*** Opening of Recorded data ***

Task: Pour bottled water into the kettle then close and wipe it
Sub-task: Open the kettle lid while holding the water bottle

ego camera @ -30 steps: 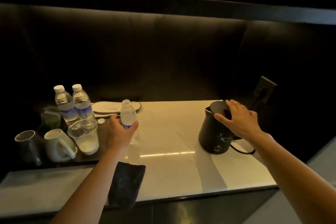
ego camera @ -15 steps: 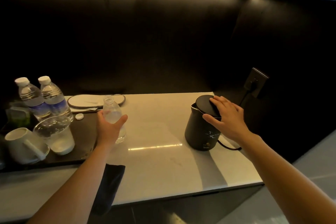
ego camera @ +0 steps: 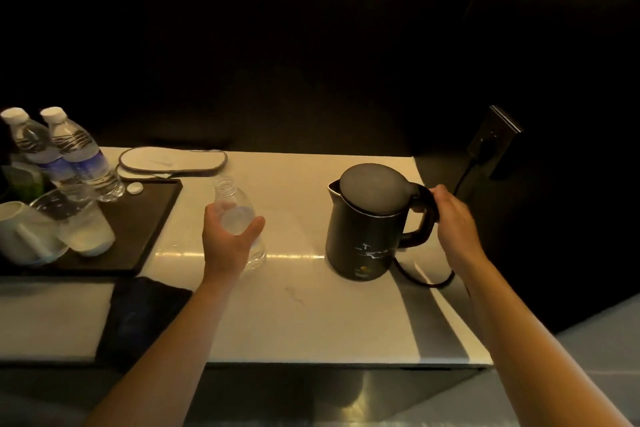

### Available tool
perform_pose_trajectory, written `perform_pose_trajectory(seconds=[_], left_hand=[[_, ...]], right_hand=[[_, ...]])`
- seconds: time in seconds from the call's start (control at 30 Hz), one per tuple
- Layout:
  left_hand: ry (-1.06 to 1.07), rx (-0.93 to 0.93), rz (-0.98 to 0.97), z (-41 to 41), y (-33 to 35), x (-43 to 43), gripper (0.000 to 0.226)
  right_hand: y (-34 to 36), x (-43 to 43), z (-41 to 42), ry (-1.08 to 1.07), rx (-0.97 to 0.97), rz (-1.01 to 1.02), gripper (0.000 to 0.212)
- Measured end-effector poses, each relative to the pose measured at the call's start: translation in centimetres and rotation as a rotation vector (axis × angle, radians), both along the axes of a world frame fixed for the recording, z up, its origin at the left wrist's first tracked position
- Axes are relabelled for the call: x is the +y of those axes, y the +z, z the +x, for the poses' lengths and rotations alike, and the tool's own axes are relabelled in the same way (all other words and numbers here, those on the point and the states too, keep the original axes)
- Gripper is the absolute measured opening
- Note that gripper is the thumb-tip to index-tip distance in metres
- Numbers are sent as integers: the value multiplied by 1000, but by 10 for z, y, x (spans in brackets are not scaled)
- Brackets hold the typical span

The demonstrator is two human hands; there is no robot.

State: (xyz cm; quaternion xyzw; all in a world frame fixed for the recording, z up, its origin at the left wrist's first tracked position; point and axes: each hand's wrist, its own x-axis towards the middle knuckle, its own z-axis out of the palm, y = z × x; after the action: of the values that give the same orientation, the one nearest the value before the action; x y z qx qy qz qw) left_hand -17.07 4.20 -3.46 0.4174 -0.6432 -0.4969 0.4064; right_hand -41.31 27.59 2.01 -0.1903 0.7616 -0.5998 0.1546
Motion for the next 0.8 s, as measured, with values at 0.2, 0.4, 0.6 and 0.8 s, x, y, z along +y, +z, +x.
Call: perform_pose_trajectory(seconds=[0.2, 0.4, 0.6, 0.8], left_hand=[[37, -19, -23, -25, 0, 37, 55], [10, -37, -37, -45, -3, 51, 55], [91, -29, -60, -65, -10, 60, 66], [200, 43, -133, -73, -19, 64, 72]], right_hand=[[-10, 7, -22, 229, -291, -260, 38], [-10, 10, -33, 299, -477, -451, 22], [-13, 11, -37, 313, -537, -477, 21], [-5, 11, -28, 235, -333, -344, 22]])
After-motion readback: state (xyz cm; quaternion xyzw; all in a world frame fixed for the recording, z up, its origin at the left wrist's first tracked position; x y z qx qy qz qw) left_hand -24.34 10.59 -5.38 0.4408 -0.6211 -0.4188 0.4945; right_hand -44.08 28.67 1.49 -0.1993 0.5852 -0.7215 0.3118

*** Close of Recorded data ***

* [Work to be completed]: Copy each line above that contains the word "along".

* [Solution to the exercise]:
- Measured end-effector poses, each relative to the pose measured at the call's start: translation in centimetres and rotation as a rotation vector (axis × angle, radians), both along the axes of a world frame fixed for the recording, z up, its origin at the left wrist's first tracked position
Motion for the next 0.8 s, as measured, with values at 0.2, 0.4, 0.6 and 0.8 s, x, y, z along +y, +z, +x.

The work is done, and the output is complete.